▶ _Your task_:
Copy out exactly the lines below that run from the one holding "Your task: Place" to the one holding "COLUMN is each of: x", keeping both of those lines and no others.

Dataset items

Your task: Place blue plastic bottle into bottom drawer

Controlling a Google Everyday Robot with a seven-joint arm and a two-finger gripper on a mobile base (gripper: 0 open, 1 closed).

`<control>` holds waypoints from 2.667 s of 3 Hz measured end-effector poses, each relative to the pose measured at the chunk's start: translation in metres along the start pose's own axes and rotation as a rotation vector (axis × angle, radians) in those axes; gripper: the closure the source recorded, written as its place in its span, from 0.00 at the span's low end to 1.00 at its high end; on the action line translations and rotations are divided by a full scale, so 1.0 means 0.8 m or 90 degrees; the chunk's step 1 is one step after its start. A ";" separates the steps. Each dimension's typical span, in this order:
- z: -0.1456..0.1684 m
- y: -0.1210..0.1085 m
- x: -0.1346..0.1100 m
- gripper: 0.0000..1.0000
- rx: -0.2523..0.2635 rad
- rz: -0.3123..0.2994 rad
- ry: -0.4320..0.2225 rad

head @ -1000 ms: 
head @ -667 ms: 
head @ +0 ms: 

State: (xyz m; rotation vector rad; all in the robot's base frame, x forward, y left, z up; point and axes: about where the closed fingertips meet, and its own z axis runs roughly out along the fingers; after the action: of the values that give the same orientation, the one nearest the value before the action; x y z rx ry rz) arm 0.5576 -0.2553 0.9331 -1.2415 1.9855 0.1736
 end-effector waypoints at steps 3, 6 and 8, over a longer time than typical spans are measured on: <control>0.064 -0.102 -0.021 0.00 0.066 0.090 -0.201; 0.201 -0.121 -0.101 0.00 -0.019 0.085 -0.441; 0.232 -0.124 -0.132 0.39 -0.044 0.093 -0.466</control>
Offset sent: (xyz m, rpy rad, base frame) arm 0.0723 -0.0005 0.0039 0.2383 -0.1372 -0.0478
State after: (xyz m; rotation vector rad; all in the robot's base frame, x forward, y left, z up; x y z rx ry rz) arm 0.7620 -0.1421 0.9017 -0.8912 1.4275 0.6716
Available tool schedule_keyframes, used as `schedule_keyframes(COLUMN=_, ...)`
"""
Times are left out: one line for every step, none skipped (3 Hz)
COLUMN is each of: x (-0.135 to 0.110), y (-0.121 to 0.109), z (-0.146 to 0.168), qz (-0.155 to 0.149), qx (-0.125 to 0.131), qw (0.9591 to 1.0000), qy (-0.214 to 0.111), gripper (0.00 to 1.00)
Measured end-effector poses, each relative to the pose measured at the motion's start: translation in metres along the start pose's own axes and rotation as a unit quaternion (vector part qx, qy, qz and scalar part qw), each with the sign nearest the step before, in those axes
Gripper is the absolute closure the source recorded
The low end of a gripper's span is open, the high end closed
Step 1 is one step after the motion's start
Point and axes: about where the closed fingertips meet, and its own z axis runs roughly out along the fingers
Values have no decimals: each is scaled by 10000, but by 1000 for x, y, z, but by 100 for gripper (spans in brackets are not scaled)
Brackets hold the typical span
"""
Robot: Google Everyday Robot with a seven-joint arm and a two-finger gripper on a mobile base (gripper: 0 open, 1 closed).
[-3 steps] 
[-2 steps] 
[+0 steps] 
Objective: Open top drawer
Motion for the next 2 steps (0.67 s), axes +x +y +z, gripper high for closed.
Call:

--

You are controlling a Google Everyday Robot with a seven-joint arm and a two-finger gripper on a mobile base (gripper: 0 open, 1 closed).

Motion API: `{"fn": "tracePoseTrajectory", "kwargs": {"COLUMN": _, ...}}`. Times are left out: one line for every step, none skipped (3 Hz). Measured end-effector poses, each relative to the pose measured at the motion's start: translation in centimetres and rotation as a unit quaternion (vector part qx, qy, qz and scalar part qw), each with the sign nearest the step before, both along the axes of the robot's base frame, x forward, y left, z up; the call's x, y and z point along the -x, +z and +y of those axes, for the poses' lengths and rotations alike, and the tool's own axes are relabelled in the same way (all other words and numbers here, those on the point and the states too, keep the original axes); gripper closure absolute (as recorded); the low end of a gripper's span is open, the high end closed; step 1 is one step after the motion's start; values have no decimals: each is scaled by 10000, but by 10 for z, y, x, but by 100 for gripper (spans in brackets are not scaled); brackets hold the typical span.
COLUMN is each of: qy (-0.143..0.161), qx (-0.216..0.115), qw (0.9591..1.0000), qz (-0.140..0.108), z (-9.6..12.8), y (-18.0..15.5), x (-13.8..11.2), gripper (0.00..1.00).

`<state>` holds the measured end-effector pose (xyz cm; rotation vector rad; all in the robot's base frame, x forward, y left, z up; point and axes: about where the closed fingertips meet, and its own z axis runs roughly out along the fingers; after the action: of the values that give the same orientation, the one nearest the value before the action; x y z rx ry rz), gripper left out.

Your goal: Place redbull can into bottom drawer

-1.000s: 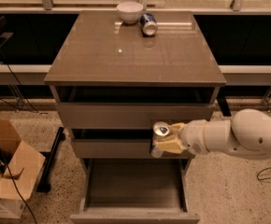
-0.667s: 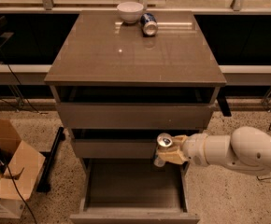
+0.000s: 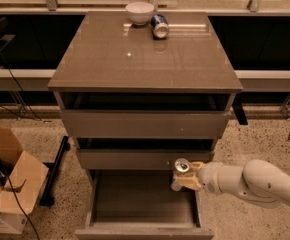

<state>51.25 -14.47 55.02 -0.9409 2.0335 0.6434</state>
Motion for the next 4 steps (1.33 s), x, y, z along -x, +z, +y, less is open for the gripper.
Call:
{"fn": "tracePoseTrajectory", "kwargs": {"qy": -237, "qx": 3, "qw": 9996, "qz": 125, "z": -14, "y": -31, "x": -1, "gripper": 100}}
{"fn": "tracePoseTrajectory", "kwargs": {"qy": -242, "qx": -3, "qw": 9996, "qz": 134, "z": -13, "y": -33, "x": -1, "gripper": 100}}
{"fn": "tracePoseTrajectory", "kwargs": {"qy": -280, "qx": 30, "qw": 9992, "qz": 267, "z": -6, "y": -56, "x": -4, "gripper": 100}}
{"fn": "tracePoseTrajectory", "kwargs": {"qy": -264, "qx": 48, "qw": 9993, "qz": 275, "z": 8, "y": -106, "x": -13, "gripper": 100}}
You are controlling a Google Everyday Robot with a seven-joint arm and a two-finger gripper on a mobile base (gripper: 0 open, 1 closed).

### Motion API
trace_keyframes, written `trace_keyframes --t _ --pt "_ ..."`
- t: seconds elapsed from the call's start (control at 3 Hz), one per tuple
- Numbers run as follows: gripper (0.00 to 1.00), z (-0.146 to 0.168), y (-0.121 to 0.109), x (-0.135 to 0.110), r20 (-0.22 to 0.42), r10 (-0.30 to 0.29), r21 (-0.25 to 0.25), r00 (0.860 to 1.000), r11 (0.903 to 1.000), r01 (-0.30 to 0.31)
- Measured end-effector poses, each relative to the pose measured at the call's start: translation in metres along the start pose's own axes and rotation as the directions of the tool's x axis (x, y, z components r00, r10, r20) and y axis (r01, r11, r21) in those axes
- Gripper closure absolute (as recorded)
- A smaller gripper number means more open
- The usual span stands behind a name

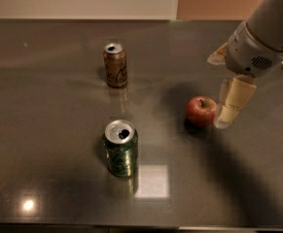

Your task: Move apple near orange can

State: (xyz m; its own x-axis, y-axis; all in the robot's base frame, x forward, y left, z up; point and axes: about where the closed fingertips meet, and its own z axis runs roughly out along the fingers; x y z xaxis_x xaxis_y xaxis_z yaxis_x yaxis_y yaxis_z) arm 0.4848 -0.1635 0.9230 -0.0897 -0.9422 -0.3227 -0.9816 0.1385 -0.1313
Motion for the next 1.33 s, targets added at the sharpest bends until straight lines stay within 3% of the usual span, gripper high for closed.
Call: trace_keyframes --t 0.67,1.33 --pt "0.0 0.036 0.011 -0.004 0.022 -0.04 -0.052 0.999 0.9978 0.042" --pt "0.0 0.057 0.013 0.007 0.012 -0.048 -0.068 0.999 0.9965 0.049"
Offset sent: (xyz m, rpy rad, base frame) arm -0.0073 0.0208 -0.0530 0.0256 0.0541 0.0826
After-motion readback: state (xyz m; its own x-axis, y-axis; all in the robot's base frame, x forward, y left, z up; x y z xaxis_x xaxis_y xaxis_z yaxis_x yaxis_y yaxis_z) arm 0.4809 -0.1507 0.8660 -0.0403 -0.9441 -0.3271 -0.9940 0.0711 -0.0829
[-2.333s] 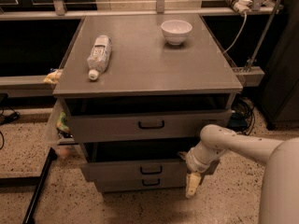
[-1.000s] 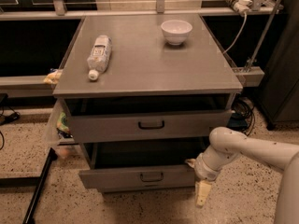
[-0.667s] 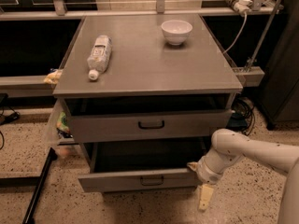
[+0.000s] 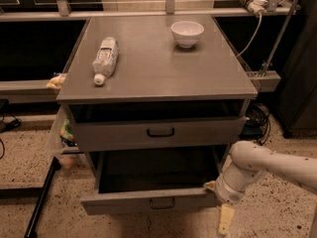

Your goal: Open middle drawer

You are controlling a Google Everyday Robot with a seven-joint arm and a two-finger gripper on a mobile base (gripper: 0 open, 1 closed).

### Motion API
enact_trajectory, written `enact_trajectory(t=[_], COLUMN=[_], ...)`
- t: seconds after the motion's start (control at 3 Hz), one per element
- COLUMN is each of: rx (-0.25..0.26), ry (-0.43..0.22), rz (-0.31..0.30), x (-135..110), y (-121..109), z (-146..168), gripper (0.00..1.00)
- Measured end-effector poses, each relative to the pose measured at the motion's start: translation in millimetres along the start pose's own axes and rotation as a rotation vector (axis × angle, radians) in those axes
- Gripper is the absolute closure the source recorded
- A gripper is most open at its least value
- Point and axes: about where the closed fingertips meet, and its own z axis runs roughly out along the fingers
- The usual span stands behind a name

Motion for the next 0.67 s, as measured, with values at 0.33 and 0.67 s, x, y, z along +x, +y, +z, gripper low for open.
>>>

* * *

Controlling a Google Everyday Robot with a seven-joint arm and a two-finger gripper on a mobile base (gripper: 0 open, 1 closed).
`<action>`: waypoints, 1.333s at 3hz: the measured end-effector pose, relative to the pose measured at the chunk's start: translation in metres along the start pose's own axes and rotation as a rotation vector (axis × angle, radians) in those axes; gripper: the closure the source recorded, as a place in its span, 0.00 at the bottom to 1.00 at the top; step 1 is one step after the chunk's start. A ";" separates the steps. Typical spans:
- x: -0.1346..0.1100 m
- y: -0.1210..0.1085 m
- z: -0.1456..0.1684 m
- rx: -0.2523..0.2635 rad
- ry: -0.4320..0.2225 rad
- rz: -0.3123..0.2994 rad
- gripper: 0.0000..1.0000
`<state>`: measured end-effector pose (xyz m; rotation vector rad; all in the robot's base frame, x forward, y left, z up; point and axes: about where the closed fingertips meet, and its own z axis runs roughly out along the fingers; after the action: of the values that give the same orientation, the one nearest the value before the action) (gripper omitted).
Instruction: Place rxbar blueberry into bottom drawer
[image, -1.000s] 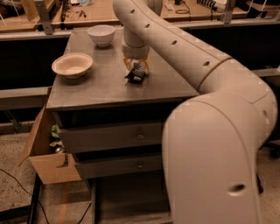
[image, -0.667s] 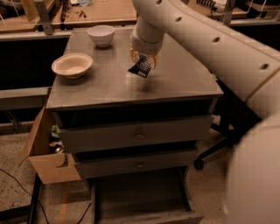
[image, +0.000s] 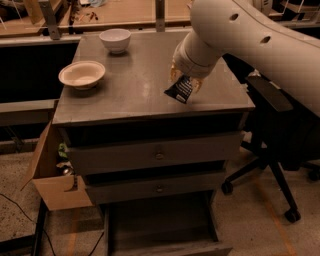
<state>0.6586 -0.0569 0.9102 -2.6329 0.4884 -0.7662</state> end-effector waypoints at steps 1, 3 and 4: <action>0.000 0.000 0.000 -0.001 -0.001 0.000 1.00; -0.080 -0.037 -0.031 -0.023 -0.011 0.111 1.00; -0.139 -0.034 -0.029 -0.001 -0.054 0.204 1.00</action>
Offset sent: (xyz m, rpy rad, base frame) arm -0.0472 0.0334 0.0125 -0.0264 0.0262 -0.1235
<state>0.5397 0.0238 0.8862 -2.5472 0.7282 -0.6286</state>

▶ _Answer to the exercise_:
Your task: Place blue plastic bottle into bottom drawer

Controlling a Google Everyday Robot with a seven-joint arm and a two-finger gripper on a mobile base (gripper: 0 open, 1 closed).

`<control>` holds waypoints from 2.667 s of 3 Hz measured end-effector poses, each relative to the pose measured at the chunk's start: translation in metres along the start pose's own axes and rotation as a rotation vector (axis × angle, radians) in those axes; gripper: the closure the source recorded, written as its place in its span, from 0.00 at the span's low end to 1.00 at its high end; on the action line translations and rotations are divided by a full scale, so 1.0 means 0.8 m or 90 degrees; the chunk's step 1 is one step after its start. A ";" separates the steps. Each dimension's typical span, in this order:
- z: -0.1456..0.1684 m
- y: -0.1210..0.1085 m
- x: -0.1346..0.1100 m
- gripper: 0.0000..1.0000
- rx: -0.2523..0.2635 rad
- rz: -0.3123..0.2994 rad
- ry: -0.4320..0.2225 rad

head @ -1000 ms: 
head @ -667 ms: 
head @ +0 ms: 

State: (xyz m; rotation vector rad; all in the robot's base frame, x forward, y left, z up; point and axes: about where the closed fingertips meet, and its own z axis runs roughly out along the fingers; after the action: of the values that give the same orientation, the one nearest the value before the action; x y z rx ry rz) arm 0.5576 -0.2553 0.9331 -1.2415 1.9855 0.1736
 end-effector waypoints at steps 3, 6 and 8, over a longer time than typical spans are measured on: <control>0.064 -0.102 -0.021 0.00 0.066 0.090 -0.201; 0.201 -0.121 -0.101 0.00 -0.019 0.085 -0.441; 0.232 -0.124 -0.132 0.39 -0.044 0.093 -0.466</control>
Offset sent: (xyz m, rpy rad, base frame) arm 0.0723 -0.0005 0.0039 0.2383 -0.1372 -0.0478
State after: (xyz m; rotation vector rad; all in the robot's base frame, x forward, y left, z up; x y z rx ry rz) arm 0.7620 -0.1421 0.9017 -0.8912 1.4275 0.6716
Available tool schedule_keyframes, used as `schedule_keyframes(COLUMN=_, ...)`
"""
Times are left out: one line for every step, none skipped (3 Hz)
COLUMN is each of: x (-0.135 to 0.110), y (-0.121 to 0.109), z (-0.146 to 0.168), qz (-0.155 to 0.149), qx (-0.125 to 0.131), qw (0.9591 to 1.0000), qy (-0.214 to 0.111), gripper (0.00 to 1.00)

Nothing more remains to be added to the answer.